Range to copy from the entries below: the line containing "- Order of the" through the line containing "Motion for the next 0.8", inclusive. Retype only those lines, exactly, without any images.
· · · ·
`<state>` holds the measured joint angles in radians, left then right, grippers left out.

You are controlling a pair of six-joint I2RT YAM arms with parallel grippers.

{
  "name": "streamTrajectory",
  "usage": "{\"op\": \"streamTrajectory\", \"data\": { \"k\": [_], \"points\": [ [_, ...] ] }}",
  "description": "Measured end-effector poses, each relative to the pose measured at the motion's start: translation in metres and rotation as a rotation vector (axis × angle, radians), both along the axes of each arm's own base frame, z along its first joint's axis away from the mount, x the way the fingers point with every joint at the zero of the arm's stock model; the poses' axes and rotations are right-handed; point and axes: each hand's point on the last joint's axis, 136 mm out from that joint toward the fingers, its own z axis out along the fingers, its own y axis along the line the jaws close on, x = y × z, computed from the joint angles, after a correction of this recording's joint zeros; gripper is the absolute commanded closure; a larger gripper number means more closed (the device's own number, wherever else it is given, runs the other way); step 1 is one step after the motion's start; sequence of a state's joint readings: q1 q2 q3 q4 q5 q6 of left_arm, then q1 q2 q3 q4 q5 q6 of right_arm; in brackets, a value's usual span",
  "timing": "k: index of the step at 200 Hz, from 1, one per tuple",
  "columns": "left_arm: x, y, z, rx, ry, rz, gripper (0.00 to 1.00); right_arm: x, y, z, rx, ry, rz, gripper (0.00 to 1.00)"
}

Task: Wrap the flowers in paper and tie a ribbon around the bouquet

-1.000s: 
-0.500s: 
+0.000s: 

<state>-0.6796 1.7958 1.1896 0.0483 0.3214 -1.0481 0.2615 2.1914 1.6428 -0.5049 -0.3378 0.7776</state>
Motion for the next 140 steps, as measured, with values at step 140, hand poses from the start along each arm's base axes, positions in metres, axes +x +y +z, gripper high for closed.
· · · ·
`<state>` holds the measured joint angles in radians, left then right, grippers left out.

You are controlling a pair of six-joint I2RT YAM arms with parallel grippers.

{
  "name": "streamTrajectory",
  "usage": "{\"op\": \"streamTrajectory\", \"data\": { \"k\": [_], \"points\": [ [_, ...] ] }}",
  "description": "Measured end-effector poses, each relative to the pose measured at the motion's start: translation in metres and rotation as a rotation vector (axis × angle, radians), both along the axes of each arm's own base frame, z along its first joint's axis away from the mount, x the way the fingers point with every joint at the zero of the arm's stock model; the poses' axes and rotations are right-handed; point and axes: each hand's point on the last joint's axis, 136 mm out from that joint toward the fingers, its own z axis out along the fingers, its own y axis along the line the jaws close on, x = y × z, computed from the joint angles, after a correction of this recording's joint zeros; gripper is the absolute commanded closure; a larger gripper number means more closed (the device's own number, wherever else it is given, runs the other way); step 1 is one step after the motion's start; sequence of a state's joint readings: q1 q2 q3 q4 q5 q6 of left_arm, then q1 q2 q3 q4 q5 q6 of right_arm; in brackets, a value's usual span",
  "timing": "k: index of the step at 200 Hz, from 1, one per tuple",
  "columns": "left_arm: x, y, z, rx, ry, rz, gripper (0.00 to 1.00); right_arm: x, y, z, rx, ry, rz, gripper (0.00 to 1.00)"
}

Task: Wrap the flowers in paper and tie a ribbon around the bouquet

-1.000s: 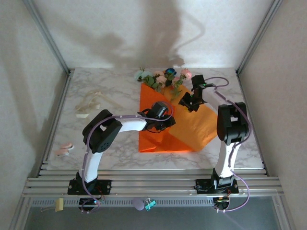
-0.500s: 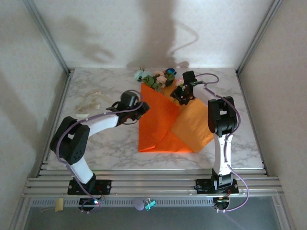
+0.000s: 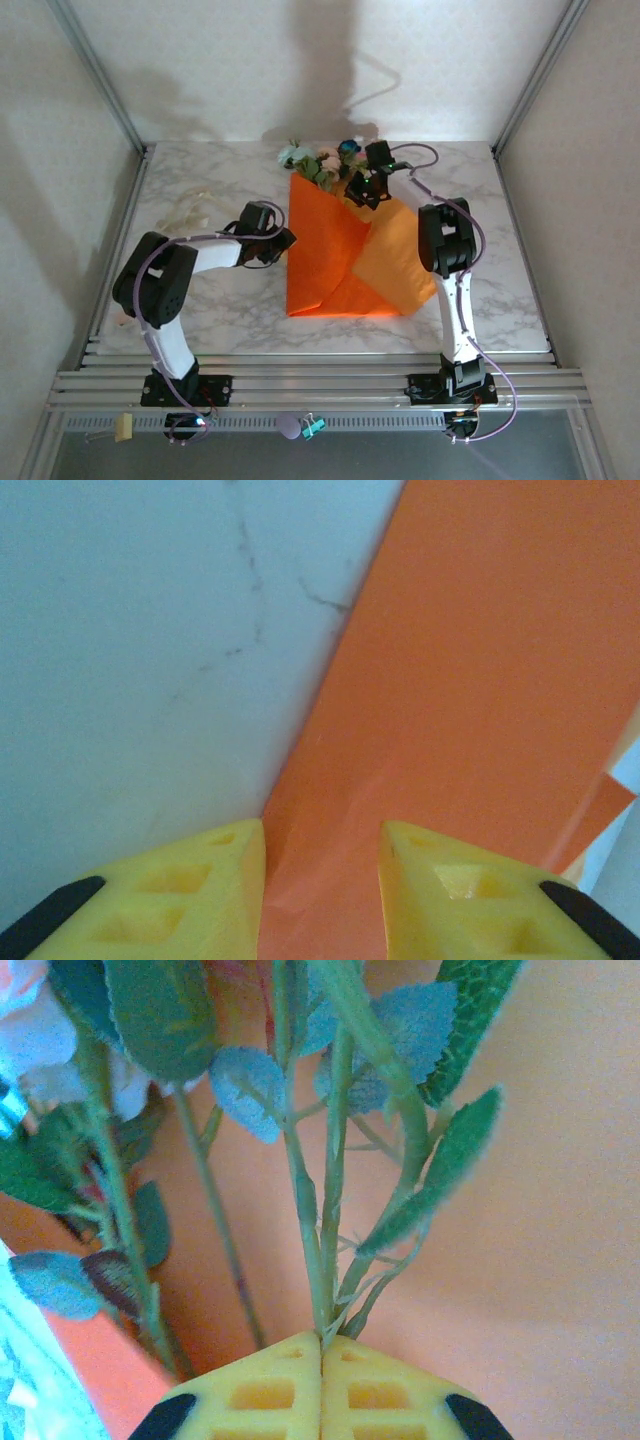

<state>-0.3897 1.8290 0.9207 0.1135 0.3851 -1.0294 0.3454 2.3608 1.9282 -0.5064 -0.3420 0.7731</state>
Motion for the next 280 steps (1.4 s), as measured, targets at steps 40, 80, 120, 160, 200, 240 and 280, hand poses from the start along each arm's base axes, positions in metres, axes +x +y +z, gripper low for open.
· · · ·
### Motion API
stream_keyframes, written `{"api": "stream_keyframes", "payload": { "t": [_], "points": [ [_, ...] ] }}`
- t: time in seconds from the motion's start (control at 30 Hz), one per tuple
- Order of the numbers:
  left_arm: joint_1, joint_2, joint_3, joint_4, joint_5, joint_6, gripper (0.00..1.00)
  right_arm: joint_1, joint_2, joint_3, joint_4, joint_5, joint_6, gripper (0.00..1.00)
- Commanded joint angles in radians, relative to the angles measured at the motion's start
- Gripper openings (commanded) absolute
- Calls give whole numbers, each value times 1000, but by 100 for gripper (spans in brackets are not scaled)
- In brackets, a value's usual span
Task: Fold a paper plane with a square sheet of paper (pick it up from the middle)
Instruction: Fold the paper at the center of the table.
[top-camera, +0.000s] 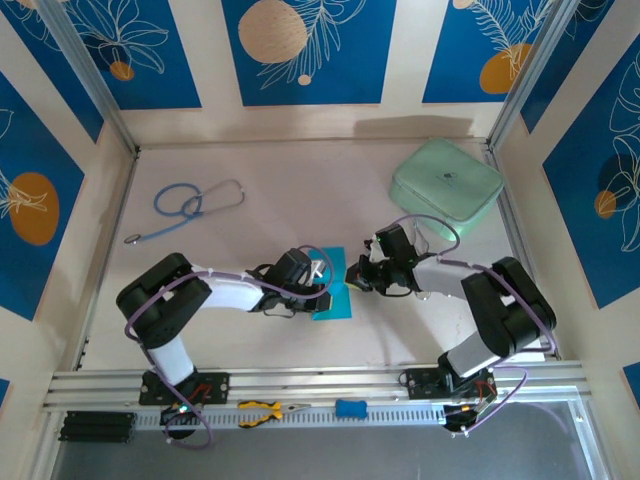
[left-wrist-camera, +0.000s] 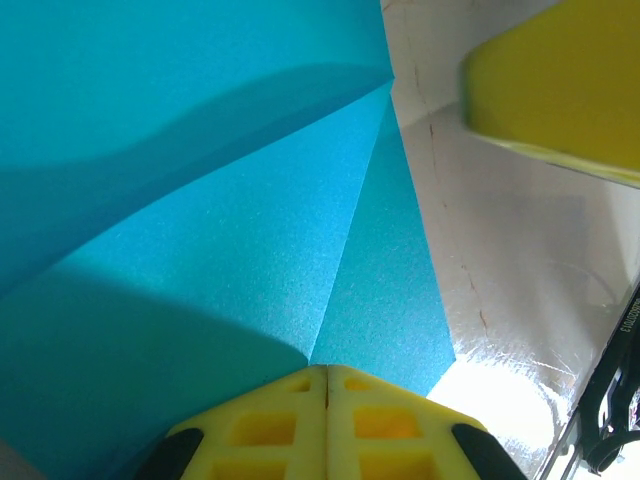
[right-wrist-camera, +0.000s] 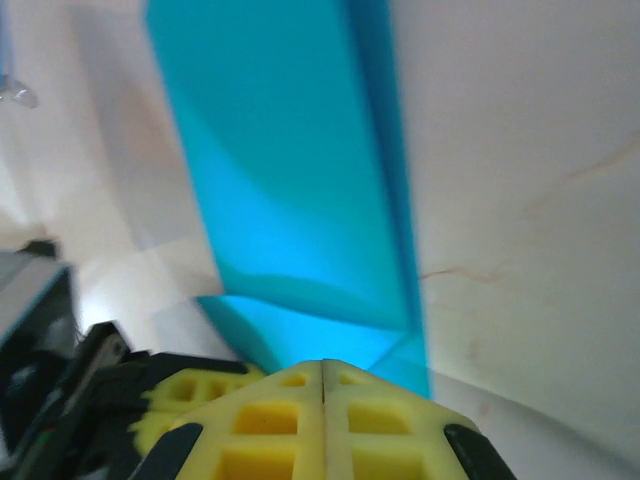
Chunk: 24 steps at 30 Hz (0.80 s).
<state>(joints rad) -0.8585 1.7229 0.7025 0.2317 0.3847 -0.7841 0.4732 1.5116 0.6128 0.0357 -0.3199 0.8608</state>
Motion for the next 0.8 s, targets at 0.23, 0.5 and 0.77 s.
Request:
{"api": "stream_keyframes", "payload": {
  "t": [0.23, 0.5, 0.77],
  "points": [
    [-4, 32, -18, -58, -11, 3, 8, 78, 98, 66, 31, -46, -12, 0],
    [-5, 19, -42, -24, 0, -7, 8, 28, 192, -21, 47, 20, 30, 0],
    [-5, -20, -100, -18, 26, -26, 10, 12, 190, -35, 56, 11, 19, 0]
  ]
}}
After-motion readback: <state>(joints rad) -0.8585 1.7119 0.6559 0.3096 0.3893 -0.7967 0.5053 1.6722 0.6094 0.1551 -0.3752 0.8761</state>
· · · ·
### Exercise solution
- Order of the numbers:
  left_arm: joint_1, joint_2, joint_3, joint_4, joint_5, joint_6, gripper (0.00..1.00)
  right_arm: joint_1, joint_2, joint_3, joint_4, joint_5, joint_6, gripper (0.00..1.00)
- Commanded joint angles in radians, relative to the angles measured at the motion's start
- Gripper openings (commanded) absolute
- Calls give whole numbers, each value times 1000, but by 100 for gripper (spans in brackets are not scaled)
- In brackets, a value's usual span
Task: Fold a paper plane with a square sheet of paper (pick it up from the middle)
Instruction: Fold the paper at the center of the table.
[top-camera, +0.000s] 
[left-wrist-camera, +0.000s] 
[right-wrist-camera, +0.000s] 
Chunk: 24 steps at 30 Hz (0.80 s).
<state>(joints rad) -0.8585 1.7229 0.7025 0.2317 0.3847 -0.7841 0.4732 1.5116 0.6128 0.0357 -0.3199 0.8608</state>
Motion for the next 0.8 s, targets at 0.23, 0.5 and 0.77 s.

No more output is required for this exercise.